The government does not have any official word on the whereabouts of the four absconding killers of Bangabandhu Sheikh Mujibur Rahman.
State Minister for Foreign Affairs Md Shahriar Alam told bdnews24.com they were making “every diplomatic effort to spot them and bring them back to face death penalty”.
Bangladesh is set to observe National Mourning Day on Saturday when in 1975 the independence architect along with most of his family members was brutally killed at his home by some disgruntled army officers.
Prime Minister Sheikh Hasina and her younger sister Sheikh Rehana survived the massacre because they were abroad.
Of the 12 convicts condemned to death in the murder case, five were hanged in 2010, one died abroad and six are absconding.
Of the six, M Rashed Chowdhury is living in the US and Noor Chowdhury in Canada.
A few months ago, Bangladesh Ambassador to Washington Mohammad Ziauddin wrote in an op-ed column that the US “affirmed an initial grant of asylum” to Rashed Chowdhury and his family.
The US ambassador in Dhaka had confirmed this, the state minister said on Friday.
“He can still be brought back. We’ll take both legal and diplomatic steps,” he said.
Alam said they were also trying to repatriate Noor Chowdhury from Canada, though its government made it clear that they would not deport anyone to a country where they could face death penalty.
But the junior minister said they were trying to persuade Canada “both diplomatically and politically” to deport him.
“We hope that at least one of them (from US and Canada) will be brought back during our tenure,” he said.
Col Khandkar Abdur Rashid (retd), Lt Col Shariful Haque Dalim (retd), Abdul Mazed and Moslehuddin are running away from the law.
Interpol has issued warrants to arrest them while reports of the quartet’s whereabouts keep surfacing from time to time.
Alam said they bring such informal message to the notice of the particular country where they are reportedly hiding.
“We don’t have any official information about them,” he said.
After the gruesome murder, 12 army officers involved had been awarded with jobs in Bangladesh’s diplomatic missions abroad in 1977 when Gen Ziaur Rahman, who founded the BNP, captured power through a military coup.
Bangladesh’s first military ruler later promulgated the Indemnity Ordinance to save the self-proclaimed killers of Bangabandhu.
The Indemnity Ordinance was abrogated on Nov 12, 1996 when the Awami League returned to power 21 years later.
“It’s a painful process to trace and bring the killers back. But it is our vow to bring back Bangabandhu killers,” the state minister said.
“Once it was unbelievable that Bangabandhu’s killers could be punished. But we did that. So we must not lose hope.”
Alam referred to the deportation of Mohiudin Ahmed by the US in 2007 after rejecting his asylum appeal.
“We thank the US government for deporting him.

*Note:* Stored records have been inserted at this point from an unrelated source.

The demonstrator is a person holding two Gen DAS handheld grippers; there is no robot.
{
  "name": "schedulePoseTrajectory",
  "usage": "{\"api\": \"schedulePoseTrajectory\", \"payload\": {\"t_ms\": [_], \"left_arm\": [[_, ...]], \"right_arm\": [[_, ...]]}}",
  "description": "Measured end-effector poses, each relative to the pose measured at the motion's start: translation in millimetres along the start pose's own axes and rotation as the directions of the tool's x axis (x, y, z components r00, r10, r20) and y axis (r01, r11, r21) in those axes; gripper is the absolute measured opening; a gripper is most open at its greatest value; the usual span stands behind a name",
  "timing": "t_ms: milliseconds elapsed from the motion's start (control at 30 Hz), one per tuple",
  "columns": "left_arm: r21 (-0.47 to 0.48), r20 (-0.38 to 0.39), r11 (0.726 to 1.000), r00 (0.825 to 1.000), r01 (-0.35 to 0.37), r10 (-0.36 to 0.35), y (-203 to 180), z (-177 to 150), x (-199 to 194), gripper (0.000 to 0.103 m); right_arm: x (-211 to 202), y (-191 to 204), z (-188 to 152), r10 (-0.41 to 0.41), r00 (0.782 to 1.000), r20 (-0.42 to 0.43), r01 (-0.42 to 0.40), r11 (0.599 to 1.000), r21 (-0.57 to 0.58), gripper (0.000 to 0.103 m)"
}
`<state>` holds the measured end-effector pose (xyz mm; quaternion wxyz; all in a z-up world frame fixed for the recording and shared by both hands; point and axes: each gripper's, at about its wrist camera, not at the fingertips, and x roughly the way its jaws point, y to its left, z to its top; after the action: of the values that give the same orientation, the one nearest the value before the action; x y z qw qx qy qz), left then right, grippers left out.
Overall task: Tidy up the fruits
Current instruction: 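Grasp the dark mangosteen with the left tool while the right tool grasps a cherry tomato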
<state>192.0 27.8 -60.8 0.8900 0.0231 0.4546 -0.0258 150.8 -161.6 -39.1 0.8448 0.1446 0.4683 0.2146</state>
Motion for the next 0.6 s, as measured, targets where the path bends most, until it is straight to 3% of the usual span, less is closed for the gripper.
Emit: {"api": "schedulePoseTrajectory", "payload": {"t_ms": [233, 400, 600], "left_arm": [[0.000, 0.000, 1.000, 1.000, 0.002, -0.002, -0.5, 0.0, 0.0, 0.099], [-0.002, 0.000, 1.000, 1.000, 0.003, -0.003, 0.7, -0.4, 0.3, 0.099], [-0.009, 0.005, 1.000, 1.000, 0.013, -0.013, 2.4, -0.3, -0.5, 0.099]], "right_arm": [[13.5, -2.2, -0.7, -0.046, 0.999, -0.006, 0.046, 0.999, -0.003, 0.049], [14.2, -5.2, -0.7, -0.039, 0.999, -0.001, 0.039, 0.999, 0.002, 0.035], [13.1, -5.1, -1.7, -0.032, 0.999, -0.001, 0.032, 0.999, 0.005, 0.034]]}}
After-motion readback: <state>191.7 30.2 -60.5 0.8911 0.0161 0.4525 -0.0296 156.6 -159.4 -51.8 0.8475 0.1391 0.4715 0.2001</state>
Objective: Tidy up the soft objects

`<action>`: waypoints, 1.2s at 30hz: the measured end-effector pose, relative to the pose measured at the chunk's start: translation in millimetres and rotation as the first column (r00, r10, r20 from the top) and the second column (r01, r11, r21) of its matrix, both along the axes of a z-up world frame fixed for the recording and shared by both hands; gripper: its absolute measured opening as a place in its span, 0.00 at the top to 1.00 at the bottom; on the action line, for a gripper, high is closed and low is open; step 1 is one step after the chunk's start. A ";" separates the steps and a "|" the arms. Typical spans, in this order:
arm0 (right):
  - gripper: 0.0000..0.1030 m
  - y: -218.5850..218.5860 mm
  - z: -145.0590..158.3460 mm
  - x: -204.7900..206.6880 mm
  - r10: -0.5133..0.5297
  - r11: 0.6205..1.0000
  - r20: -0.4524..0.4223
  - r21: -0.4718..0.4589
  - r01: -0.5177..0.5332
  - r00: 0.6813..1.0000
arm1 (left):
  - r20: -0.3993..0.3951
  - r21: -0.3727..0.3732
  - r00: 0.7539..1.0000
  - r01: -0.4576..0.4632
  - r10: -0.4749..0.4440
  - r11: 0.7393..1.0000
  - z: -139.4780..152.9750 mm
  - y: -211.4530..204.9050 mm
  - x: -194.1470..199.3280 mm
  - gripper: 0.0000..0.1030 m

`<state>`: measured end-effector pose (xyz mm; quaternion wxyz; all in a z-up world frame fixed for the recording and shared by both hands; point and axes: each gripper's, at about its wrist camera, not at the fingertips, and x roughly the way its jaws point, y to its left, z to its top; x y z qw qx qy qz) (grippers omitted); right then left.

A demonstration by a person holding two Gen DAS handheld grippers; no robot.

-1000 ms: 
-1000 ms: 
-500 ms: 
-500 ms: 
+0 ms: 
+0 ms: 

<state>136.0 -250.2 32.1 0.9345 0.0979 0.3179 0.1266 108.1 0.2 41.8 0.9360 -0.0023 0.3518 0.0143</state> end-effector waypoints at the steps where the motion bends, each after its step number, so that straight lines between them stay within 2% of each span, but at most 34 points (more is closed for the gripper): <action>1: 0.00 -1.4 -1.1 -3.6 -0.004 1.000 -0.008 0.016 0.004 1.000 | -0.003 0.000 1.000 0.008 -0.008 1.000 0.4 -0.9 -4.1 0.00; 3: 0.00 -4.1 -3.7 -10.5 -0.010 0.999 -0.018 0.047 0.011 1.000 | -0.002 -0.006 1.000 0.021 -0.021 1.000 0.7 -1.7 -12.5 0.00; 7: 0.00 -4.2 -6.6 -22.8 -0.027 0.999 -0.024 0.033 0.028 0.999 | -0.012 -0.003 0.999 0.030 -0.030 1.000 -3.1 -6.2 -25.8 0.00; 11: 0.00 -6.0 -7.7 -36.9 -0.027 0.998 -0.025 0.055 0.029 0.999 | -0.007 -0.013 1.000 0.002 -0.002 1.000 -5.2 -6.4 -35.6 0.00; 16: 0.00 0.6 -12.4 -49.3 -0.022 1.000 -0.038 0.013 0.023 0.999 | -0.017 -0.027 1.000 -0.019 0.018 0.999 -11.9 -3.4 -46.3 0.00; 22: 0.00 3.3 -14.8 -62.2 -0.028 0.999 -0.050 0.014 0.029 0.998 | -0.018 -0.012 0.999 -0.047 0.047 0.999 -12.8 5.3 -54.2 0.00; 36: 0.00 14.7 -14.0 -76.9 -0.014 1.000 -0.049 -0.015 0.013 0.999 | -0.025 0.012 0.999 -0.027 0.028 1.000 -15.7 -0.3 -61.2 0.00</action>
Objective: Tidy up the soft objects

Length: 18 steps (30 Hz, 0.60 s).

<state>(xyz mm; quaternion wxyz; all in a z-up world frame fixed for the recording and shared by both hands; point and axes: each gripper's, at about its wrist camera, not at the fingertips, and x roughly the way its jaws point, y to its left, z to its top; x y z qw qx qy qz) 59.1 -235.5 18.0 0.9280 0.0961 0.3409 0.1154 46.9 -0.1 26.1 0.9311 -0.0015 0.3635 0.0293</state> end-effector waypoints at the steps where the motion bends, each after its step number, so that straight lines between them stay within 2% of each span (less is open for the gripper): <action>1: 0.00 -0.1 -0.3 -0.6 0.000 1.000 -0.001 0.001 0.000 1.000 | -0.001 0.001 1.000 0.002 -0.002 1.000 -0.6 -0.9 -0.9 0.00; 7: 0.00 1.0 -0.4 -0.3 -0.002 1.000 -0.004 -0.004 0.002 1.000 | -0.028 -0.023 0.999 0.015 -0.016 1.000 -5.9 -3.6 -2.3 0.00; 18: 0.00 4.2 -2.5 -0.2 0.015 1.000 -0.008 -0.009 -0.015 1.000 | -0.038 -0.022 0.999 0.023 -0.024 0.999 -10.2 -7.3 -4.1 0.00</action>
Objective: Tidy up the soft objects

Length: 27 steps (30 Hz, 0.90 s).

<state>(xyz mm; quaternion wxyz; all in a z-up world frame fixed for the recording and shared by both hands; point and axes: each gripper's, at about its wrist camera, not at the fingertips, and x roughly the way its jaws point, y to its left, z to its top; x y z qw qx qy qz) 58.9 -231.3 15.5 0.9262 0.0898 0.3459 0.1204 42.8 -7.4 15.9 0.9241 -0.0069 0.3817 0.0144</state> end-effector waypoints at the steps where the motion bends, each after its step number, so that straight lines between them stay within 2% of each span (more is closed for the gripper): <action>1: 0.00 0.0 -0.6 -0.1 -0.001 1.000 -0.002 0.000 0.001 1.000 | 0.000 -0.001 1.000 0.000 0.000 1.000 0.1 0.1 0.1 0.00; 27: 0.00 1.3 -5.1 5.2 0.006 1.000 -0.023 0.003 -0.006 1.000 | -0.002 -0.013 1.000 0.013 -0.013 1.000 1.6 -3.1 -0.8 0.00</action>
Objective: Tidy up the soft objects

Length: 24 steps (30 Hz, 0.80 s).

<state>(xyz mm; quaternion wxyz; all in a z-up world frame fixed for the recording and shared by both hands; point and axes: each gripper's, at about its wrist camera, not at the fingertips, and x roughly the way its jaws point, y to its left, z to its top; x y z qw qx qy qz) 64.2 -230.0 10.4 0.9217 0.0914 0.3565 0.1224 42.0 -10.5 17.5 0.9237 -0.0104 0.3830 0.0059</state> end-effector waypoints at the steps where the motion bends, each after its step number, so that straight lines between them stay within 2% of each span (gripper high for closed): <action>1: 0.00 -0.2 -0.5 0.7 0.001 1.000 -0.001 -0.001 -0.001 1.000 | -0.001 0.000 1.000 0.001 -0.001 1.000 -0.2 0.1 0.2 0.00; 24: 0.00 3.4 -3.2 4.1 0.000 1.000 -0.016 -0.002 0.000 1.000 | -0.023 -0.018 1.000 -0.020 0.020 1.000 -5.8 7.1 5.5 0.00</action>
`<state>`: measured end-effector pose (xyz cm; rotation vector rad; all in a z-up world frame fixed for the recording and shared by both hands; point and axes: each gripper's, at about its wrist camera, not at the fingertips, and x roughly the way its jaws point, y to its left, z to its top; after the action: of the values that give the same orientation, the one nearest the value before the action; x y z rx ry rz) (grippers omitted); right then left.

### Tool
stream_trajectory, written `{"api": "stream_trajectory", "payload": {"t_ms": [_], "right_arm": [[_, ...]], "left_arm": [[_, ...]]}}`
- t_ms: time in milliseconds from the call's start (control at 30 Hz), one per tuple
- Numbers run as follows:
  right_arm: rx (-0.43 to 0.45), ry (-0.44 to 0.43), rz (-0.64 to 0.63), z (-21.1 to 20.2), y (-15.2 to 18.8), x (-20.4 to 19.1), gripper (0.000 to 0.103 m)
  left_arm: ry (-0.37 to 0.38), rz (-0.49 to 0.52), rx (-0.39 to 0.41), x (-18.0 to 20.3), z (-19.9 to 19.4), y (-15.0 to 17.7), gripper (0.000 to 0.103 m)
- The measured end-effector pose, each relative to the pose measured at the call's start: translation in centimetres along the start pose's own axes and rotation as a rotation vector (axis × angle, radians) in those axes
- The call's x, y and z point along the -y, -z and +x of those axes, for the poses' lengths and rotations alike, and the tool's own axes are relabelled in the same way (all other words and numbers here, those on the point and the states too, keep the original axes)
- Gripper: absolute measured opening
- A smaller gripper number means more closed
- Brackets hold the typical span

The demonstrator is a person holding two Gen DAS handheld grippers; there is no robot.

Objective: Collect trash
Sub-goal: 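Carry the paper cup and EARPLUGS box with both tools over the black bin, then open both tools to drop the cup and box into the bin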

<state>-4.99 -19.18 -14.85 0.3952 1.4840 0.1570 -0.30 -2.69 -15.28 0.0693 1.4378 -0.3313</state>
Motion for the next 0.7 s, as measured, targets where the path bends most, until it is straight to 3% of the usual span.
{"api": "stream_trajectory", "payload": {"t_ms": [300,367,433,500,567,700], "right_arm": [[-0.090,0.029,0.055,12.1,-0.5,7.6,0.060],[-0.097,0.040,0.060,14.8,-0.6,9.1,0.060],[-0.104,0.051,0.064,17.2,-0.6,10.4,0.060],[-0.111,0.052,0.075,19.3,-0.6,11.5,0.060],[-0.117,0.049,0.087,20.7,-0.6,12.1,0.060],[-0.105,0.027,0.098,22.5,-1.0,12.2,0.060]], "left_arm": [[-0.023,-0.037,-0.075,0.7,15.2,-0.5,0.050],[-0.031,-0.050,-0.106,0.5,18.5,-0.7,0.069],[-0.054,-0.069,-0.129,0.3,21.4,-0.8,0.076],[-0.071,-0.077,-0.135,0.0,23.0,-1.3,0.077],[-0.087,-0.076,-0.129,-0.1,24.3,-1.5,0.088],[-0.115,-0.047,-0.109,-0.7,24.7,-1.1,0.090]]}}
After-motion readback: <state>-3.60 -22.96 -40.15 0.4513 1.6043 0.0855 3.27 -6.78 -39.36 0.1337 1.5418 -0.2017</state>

They did it even though we had no extradition treaty with them.
“Now we enjoy even better relations. New dimensions have been added to the relations with many formal mechanisms like security dialogue, partnership dialogue, and TICFA.
“So we have reasons to hope that the US will deport a killer so that we can conclude the legal procedure,” the junior foreign minister said.
The convicts hanged were Syed Faruque Rahman, Sultan Shahariar Rashid Khan, Bazlul Huda, Mohiuddin Ahmed and AKM Mohiuddin.
Another, Abdul Aziz Pasha, died in Zimbabwe.